---- DATA SHOWN

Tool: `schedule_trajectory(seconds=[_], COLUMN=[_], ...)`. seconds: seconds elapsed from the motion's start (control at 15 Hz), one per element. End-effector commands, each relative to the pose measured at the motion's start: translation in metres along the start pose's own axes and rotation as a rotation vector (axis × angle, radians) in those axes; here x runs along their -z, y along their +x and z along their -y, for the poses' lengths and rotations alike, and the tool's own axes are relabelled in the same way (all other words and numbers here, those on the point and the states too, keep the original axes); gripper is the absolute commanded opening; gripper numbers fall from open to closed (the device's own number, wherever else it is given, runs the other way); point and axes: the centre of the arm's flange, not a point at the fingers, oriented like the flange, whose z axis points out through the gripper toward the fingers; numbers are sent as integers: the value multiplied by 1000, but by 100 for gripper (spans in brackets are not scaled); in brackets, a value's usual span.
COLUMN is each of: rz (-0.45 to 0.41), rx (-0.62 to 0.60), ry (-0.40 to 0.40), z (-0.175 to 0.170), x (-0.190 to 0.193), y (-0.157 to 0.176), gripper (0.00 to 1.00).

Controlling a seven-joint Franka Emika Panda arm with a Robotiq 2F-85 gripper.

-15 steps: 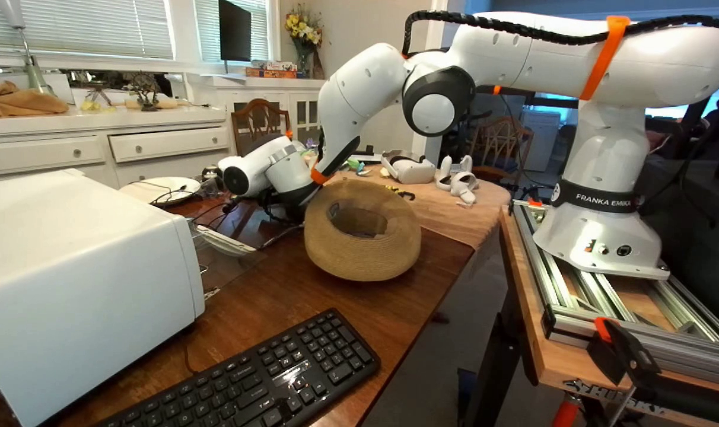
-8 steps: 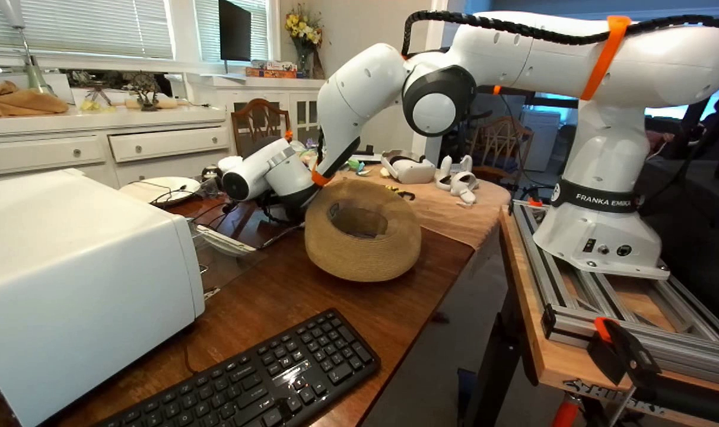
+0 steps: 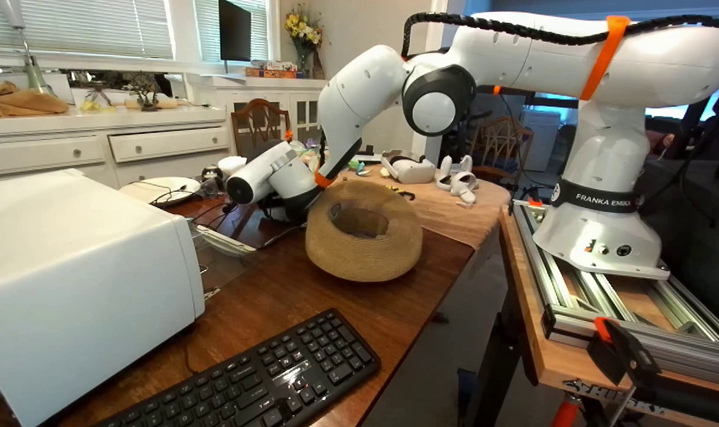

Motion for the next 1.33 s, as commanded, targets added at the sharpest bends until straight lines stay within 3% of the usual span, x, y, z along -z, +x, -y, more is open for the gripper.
schedule_trajectory(seconds=[0.0,0.6,0.73,1.0,1.27], rz=[0,65,69,68,78], rx=[-15,-29,-30,-31,-39], ry=[2,11,10,5,9], z=[32,33,33,32,31], x=[-9,-11,-11,-12,-10], y=[-29,-38,-38,-37,-29], gripper=[23,23,69,96,100])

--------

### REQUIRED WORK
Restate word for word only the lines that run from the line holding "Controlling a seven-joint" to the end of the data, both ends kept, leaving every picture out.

### ANSWER TO THIS TASK
Controlling a seven-joint Franka Emika Panda arm with a Robotiq 2F-85 gripper.

-15 steps: 
-8 steps: 
+0 steps: 

Motion for the next 1.33 s, as commanded, targets added at the sharpest bends until straight lines stay within 3% of the usual span, x, y, z along -z, +x, -y, more is open for the gripper.
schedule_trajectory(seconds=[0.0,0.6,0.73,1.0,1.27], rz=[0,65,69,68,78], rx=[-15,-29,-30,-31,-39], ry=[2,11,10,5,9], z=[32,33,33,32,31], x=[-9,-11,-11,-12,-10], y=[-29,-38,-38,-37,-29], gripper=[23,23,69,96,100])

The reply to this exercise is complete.